### Required work
Output every line below exactly.

### Data for the task
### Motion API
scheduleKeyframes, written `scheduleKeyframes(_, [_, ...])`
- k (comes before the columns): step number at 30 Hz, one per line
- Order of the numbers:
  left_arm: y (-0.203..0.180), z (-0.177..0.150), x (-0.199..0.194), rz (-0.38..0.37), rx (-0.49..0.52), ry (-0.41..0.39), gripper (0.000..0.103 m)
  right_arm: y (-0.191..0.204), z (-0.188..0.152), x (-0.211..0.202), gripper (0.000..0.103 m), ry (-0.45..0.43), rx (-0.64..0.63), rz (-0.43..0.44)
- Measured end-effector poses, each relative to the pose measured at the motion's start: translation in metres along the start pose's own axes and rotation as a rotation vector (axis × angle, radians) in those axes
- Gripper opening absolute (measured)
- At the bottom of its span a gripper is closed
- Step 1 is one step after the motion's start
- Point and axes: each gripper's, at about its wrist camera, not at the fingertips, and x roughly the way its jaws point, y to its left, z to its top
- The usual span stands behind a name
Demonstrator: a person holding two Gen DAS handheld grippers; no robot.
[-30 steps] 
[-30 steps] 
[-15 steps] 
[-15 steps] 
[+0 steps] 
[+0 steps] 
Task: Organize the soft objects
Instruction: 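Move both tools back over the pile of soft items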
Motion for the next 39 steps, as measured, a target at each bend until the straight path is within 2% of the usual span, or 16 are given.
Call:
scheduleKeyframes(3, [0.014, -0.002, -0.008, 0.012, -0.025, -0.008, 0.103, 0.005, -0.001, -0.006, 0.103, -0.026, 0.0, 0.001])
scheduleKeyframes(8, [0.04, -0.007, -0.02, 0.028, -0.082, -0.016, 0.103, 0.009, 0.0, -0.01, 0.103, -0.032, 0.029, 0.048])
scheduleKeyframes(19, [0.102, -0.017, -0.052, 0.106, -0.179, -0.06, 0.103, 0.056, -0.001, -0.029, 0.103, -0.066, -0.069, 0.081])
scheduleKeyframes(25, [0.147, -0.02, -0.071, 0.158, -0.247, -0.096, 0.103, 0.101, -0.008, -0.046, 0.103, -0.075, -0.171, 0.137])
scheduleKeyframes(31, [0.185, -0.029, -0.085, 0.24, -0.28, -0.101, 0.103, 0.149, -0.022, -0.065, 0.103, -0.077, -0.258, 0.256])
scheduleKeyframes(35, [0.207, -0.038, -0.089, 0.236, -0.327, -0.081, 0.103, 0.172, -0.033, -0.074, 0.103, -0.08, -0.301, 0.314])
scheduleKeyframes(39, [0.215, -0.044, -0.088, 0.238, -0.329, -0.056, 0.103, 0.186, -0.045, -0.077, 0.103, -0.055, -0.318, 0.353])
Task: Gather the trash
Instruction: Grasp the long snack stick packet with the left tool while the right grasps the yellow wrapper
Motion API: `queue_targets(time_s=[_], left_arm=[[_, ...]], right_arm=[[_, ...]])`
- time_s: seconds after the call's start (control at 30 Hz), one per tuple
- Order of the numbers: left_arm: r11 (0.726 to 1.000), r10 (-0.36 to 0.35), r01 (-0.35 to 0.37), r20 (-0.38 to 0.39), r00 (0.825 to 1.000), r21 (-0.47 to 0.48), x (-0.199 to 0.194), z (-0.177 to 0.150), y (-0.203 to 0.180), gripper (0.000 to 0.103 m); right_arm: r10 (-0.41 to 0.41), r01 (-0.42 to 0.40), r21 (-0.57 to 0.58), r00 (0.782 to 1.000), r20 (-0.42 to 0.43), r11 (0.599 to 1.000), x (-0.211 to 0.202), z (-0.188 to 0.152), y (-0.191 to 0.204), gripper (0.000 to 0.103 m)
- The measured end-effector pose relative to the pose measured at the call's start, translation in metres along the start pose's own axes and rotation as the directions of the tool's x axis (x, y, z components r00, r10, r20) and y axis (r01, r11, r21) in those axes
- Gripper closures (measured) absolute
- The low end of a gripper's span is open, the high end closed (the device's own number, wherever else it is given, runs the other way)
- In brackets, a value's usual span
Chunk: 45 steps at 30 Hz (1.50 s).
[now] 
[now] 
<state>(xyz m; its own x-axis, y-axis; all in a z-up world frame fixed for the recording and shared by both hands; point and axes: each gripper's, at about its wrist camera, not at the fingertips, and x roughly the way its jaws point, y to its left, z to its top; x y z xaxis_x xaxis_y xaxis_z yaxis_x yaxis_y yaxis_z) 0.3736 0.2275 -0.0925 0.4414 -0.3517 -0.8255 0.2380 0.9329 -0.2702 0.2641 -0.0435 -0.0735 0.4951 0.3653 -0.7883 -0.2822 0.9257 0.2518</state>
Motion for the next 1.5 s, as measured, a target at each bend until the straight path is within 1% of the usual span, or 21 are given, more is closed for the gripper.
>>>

### Task answer
### Motion API
scheduleKeyframes, written `scheduleKeyframes(_, [_, ...])`
- k (comes before the columns): step number at 30 Hz, one per line
- Order of the numbers:
  left_arm: y (-0.203..0.180), z (-0.177..0.150), x (-0.199..0.194), rz (-0.38..0.37), rx (-0.49..0.52), ry (-0.41..0.39), gripper (0.000..0.103 m)
  right_arm: y (-0.191..0.204), z (-0.188..0.152), x (-0.211..0.202), gripper (0.000..0.103 m), ry (-0.45..0.43), rx (-0.64..0.63), rz (-0.43..0.44)
- Measured end-effector poses, each relative to the pose measured at the motion's start: translation in metres along the start pose's own axes and rotation as a rotation vector (axis × angle, radians) in those axes
- Gripper opening absolute (measured)
- At the bottom of its span a gripper is closed
- Step 1 is one step after the motion's start
- Point and axes: each gripper's, at about its wrist camera, not at the fingertips, and x roughly the way its jaws point, y to its left, z to its top
- The usual span stands behind a name
Demonstrator: a person holding two Gen DAS handheld grippers; no robot.
[-30 steps] 
[-30 steps] 
[-15 steps] 
[-15 steps] 
[+0 steps] 
[+0 steps] 
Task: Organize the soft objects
Instruction: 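Move both tools back over the pile of soft items
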Motion for the next 39 steps, as measured, a target at each bend until the straight path is within 2% of the usual span, or 16 are given.
Call:
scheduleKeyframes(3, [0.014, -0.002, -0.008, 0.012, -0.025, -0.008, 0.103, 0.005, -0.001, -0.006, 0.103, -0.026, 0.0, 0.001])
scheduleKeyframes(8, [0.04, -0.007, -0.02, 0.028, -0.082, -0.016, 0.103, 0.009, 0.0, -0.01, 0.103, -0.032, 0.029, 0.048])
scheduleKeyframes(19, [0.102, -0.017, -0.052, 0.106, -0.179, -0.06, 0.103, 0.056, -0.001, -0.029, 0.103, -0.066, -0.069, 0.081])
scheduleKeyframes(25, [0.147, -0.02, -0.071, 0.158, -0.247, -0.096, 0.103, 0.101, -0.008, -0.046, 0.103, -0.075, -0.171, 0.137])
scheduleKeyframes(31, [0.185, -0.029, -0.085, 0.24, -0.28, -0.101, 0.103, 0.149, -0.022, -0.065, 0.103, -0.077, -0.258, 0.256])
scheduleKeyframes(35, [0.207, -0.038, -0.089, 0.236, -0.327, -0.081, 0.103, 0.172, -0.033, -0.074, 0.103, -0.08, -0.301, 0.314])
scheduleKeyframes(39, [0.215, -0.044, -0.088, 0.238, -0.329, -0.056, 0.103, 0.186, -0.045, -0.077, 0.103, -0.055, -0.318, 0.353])
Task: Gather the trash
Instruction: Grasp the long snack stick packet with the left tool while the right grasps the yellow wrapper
Motion API: `queue_targets(time_s=[_], left_arm=[[_, ...]], right_arm=[[_, ...]])`
- time_s: seconds after the call's start (control at 30 Hz), one per tuple
- Order of the numbers: left_arm: r11 (0.726 to 1.000), r10 (-0.36 to 0.35), r01 (-0.35 to 0.37), r20 (-0.38 to 0.39), r00 (0.825 to 1.000), r21 (-0.47 to 0.48), x (-0.199 to 0.194), z (-0.177 to 0.150), y (-0.203 to 0.180), gripper (0.000 to 0.103 m); right_arm: r10 (-0.41 to 0.41), r01 (-0.42 to 0.40), r21 (-0.57 to 0.58), r00 (0.782 to 1.000), r20 (-0.42 to 0.43), r11 (0.599 to 1.000), x (-0.211 to 0.202), z (-0.188 to 0.152), y (-0.191 to 0.204), gripper (0.000 to 0.103 m)
- The measured end-effector pose relative to the pose measured at the call's start, translation in metres along the start pose's own axes and rotation as the directions of the tool's x axis (x, y, z components r00, r10, r20) and y axis (r01, r11, r21) in those axes
- Gripper closures (measured) absolute
- The low end of a gripper's span is open, the high end closed (the device's own number, wherever else it is given, runs the other way)
- In brackets, a value's usual span
Chunk: 45 steps at 30 Hz (1.50 s).
[now] 
[now] 
<state>(xyz m; its own x-axis, y-axis; all in a z-up world frame fixed for the recording and shared by both hands; point and axes: each gripper's, at about its wrist camera, not at the fingertips, and x roughly the way its jaws point, y to its left, z to its top; x y z xaxis_x xaxis_y xaxis_z yaxis_x yaxis_y yaxis_z) 0.3736 0.2275 -0.0925 0.4414 -0.3517 -0.8255 0.2380 0.9329 -0.2702 0.2641 -0.0435 -0.0735 0.4951 0.3653 -0.7883 -0.2822 0.9257 0.2518</state>
Motion for the next 1.5 s, as measured, a target at each bend until the straight path is within 1% of the usual span, or 21 are given, more is closed for the gripper.
>>>

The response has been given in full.